Activity:
Retype every line from the start of the data down to and including the line with "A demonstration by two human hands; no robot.". Skip the pictures.

Data to process:
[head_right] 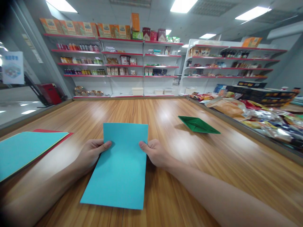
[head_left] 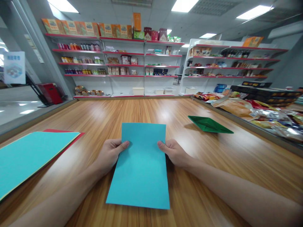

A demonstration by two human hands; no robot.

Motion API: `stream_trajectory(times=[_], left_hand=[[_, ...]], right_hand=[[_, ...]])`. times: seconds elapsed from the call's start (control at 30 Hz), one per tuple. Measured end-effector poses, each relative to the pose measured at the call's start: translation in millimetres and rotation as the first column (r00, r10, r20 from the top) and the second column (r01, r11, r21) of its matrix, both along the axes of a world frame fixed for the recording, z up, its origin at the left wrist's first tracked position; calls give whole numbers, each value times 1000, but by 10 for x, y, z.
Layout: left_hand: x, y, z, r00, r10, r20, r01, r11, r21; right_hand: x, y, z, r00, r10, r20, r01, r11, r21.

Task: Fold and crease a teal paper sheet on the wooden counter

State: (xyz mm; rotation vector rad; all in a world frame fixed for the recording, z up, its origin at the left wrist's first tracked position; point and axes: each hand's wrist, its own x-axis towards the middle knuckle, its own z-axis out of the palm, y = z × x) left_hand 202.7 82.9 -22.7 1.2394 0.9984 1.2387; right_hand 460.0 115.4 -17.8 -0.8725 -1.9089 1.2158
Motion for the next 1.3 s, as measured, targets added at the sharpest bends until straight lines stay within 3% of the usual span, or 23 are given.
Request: stream_trajectory(times=[0.23,1.13,1.3], left_hand=[[22,24,-7,984,116,133,-115,993,-11],[63,24,59,929,231,289,-228,973,-44],[81,10,101,929,210,303,-203,978,-54]], right_hand=[[4,-29,46,996,62,58,-64,997,34],[10,-71,106,981,103,166,-123,986,116],[11,-77,95,984,82,157,-103,986,132]])
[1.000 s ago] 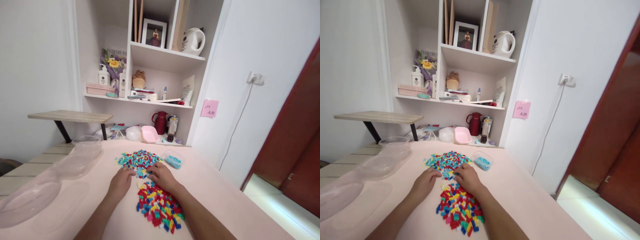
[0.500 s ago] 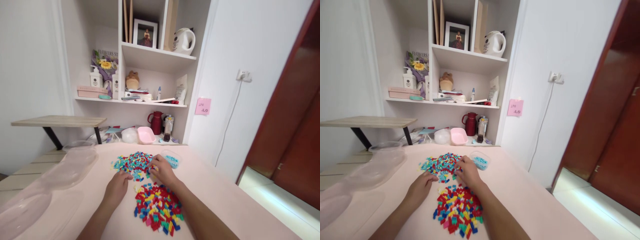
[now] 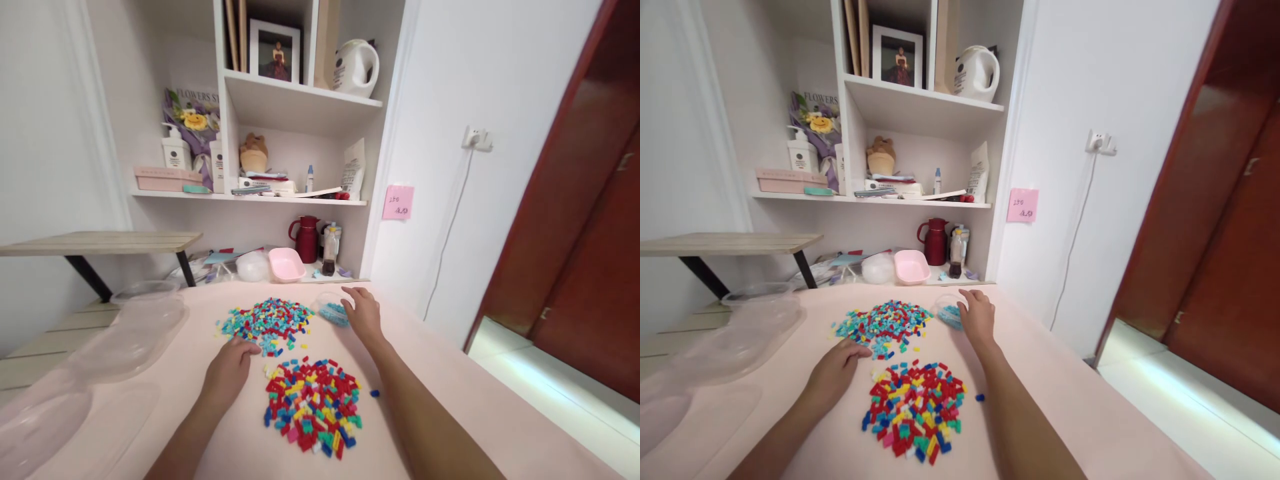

Answer space:
[head_right] 
[head_left] 

A demonstration by two human hands; no robot.

That is the entire output.